▶ [PROBLEM REQUIREMENTS]: Exactly as written, retype the listing below, omitting the pictures.

▶ [COLLECTED DATA]:
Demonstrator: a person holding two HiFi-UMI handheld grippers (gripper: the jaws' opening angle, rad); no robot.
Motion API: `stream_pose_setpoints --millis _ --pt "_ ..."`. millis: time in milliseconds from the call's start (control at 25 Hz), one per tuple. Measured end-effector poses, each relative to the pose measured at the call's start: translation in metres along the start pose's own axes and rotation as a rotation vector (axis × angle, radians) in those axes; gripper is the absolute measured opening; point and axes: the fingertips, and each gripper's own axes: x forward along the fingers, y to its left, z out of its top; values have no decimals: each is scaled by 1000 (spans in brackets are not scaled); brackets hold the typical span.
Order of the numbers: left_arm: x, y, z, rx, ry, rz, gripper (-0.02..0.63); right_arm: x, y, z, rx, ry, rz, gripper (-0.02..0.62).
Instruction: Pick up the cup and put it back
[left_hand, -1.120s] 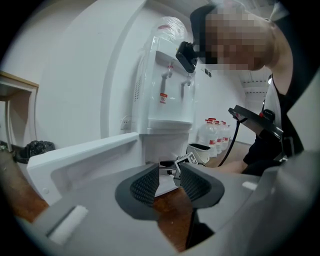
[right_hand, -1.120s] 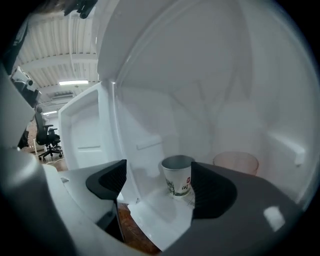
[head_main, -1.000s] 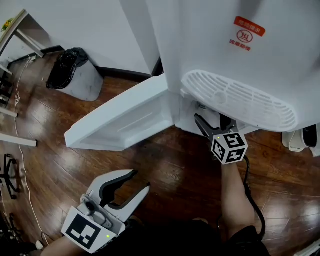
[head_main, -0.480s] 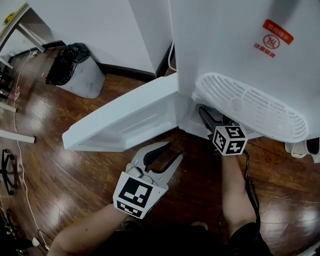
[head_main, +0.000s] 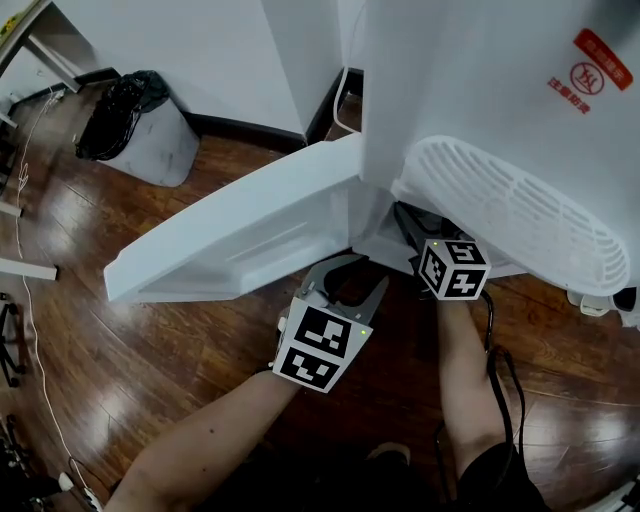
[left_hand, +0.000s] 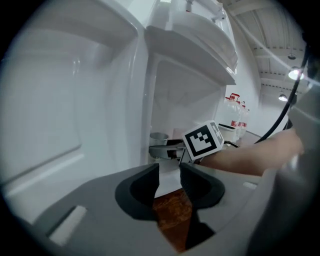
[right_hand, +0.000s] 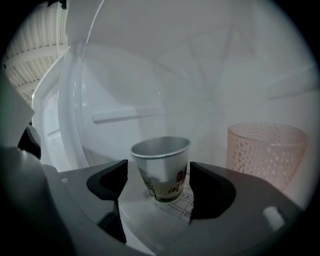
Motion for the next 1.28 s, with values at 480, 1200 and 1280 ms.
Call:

▶ [ANSWER SECTION]:
Demonstrator: a person holding two HiFi-UMI handheld grippers (gripper: the jaws' opening angle, rad); no robot.
Motion API: `stream_pose_setpoints --millis _ --pt "_ ..."`. millis: time in milliseconds from the call's start (control at 25 Hz), one per tuple. Measured end-effector poses, each relative to the pose measured at the call's start: translation in metres along the start pose's own axes and rotation as a rotation vector (axis × angle, radians) in those axes; gripper is the absolute measured opening; point and axes: the fingertips, and each gripper's own axes: x forward along the fingers, y to its left, z out of its top; values have no decimals: each is scaled by 1000 (spans in brackets are not scaled); brackets hold the typical span.
Order of the numbers: left_arm: x, y, z, rx, ry, rz, gripper (-0.02..0.63); right_arm: x, y, z, rx, ry, rz, gripper (-0.02..0.62).
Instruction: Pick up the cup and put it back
[left_hand, -1.120s] 
[right_hand, -1.120s] 
[head_main, -1.000s] 
[head_main, -0.480s] 
[head_main, +0.000s] 
[left_hand, +0.000s] 
[right_hand, +0.000s] 
Motion for the next 1.28 s, with values at 480, 1200 and 1280 ms.
Call:

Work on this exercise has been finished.